Origami Heaven

A paperfolding paradise

The website of writer and paperfolding designer David Mitchell


Useful Rectangles

This page introduces various rectangles that are of proven (or potential) use as starting shapes in origami (and particularly in modular origami) and briefly discusses their most useful folding geometries.

Folding geometries are of two quite distinct kinds, natural and embedded. The difference between these two types of folding geometry is explained in Folding Geometries and Angular Systems.

Whilst all folding geometries can (at least in theory) be obtained from all paper shapes, the optimum folding solution for a particular design will usually be found by starting from the paper shape that most naturally yields the angles required.

In modular origami rectangular paper shapes are often used in double or double-strip form. A double rectangle is made by joining two rectangles along their longer edges, a double-strip rectangle by joining two rectangles along their shorter edges. Designs made from triple and triple-strip rectangles etc are also occasionally found.

  The square is undoubtedly the most versatile starting shape in origami, to the extent that some paperfolders (even some modular paperfolders) use no other (with the unfortunate result that it is quite often possible to improve the elegance of their designs by the simple expedient of switching to a more appropriate paper shape).
The natural folding geometry of the square produces angles of 90 and 45 degrees. This system of angles can be called standard folding geometry. It is easy to embed standard folding geometry within any other paper shape, no matter how unusual or irregular the shape may be.

The versatility of the square arises because it is particularly easy to embed the folding geometry of most other useful rectangles within it. The square can also easily be divided into a number of standard grids of smaller squares or silver triangles, many of which form the basis for a whole range of related designs.

The silver rectangle (also known as the pure or DIN rectangle) has sides in the proportion of 1:sqrt2 and has the unusual property that it is its own double.

The natural folding geometry of the silver rectangle yields angles of approximately 110, 70 and 55 degrees. These angles are found in the structure of the tetrahedron, the cube and the cuboctahedron as well as in the many interesting forms known as rhombic polyhedra.

A4 paper is a good approximation of a silver rectangle.

  The bronze rectangle has sides in the proportion of 1:sqrt3 and its natural folding geometry yields angles of 120, 60 and 30 degrees. The bronze rectangle is its own triple.

The bronze rectangle is, at present, rather under-used in modular origami design, perhaps because bronze rectangle geometry can so easily be embedded into any other rectangle.

The leftover rectangle is the rectangle left over when the largest possible square is removed from a silver rectangle.

The leftover rectangle has sides in the proportion of 1:1+sqrt2 and naturally yields angles of 135, 67.5 and 45 degrees.

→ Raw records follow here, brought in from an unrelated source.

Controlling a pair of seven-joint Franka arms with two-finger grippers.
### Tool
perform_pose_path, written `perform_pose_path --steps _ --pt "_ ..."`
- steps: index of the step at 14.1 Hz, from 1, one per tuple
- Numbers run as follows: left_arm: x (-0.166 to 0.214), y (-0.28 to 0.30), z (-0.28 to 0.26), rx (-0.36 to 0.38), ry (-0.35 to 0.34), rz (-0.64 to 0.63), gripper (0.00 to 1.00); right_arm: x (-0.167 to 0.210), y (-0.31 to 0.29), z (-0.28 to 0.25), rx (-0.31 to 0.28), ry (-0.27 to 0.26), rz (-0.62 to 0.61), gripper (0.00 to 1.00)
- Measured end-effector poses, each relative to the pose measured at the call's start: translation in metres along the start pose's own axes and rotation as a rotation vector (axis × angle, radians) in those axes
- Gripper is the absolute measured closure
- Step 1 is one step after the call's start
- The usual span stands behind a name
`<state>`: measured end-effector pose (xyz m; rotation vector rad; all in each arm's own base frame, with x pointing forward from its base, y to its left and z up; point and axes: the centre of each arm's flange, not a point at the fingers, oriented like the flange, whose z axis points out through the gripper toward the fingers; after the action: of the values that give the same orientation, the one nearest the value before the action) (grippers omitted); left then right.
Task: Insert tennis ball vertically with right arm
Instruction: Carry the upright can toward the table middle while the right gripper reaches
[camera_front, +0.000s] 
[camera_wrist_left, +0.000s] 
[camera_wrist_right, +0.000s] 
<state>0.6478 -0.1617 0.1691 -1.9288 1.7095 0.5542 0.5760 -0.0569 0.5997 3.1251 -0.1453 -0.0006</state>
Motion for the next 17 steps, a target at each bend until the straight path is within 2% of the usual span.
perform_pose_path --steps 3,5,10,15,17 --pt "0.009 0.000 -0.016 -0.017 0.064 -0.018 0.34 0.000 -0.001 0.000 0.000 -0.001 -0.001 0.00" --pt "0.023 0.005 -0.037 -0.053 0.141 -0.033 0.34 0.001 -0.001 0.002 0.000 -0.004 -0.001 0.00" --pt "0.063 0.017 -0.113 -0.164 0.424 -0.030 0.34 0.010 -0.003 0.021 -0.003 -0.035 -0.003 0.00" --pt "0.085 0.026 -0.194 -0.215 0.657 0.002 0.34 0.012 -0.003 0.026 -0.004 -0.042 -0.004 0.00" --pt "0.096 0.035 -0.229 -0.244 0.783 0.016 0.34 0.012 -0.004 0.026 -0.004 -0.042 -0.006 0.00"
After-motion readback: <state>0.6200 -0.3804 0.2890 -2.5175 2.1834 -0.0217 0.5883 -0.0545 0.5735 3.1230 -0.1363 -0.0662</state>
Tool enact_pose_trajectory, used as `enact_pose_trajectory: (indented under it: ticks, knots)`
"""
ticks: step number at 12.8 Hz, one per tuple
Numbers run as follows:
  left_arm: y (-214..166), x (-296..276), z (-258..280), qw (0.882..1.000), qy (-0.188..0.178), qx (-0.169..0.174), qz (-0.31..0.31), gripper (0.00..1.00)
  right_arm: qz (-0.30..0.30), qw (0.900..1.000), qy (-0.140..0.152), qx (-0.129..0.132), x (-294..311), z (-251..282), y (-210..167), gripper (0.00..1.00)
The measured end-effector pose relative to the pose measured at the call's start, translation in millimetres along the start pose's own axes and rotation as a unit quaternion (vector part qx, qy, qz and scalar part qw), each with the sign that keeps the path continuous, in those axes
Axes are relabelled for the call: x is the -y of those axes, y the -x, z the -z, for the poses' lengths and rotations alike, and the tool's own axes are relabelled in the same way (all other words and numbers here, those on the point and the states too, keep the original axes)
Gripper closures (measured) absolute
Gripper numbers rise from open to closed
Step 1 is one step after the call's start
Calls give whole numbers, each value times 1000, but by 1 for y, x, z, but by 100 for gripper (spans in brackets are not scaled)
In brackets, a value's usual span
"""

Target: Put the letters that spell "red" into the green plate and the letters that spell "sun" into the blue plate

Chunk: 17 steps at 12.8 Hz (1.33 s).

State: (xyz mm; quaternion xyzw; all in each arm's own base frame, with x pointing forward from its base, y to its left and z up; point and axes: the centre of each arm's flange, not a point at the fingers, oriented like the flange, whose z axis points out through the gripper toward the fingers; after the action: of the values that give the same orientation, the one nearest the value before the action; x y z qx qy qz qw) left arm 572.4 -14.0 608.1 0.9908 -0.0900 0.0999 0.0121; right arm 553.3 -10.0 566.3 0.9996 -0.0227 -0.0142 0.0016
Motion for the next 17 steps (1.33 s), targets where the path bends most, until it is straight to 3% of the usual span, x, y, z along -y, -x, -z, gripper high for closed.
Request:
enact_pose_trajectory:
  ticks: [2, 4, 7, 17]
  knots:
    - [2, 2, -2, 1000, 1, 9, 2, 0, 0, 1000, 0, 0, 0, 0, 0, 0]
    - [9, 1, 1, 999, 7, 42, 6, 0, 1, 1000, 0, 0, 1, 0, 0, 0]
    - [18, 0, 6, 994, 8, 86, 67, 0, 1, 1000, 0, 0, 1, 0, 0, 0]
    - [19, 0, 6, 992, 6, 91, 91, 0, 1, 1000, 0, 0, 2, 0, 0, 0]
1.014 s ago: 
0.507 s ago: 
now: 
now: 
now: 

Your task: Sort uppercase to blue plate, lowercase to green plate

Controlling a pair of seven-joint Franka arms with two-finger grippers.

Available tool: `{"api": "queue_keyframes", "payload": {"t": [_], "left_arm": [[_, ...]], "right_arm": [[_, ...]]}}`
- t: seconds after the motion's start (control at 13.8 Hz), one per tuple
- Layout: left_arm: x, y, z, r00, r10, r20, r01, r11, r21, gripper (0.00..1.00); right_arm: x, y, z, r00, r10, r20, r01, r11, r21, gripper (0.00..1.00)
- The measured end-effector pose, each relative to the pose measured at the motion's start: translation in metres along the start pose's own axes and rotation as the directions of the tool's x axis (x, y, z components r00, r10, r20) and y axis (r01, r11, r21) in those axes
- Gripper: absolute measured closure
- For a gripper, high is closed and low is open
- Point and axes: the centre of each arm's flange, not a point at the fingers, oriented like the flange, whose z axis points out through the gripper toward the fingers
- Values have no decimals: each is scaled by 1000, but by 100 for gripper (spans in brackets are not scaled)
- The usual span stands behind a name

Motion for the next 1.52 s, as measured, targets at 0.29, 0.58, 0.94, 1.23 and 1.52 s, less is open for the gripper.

The potential of this rectangle (which is often produced in quantity when cutting squares from A4) is still largely unexplored.

The natural folding geometry of the leftover rectangle is also natural to the silver rectangle and easily embedded in the square.

  The twin platinum rectangles (the rectangles which contain the twin golden-proportion triangles arranged apex to apex) naturally yield the 108, 72 and 36 degree angles required to model polygons and polyhedra related to the regular pentagon.

The platinum rectangles are, however, at present, little used in origami design, since it is easy to generate, or closely approximate, a similar folding geometry from the 3x1 or 2x3 rectangles and the square.

The golden rectangle has sides in the golden proportion of 1:1.618 approximately.

There are only a few modular origami designs which make use of the natural folding geometry of this rectangle.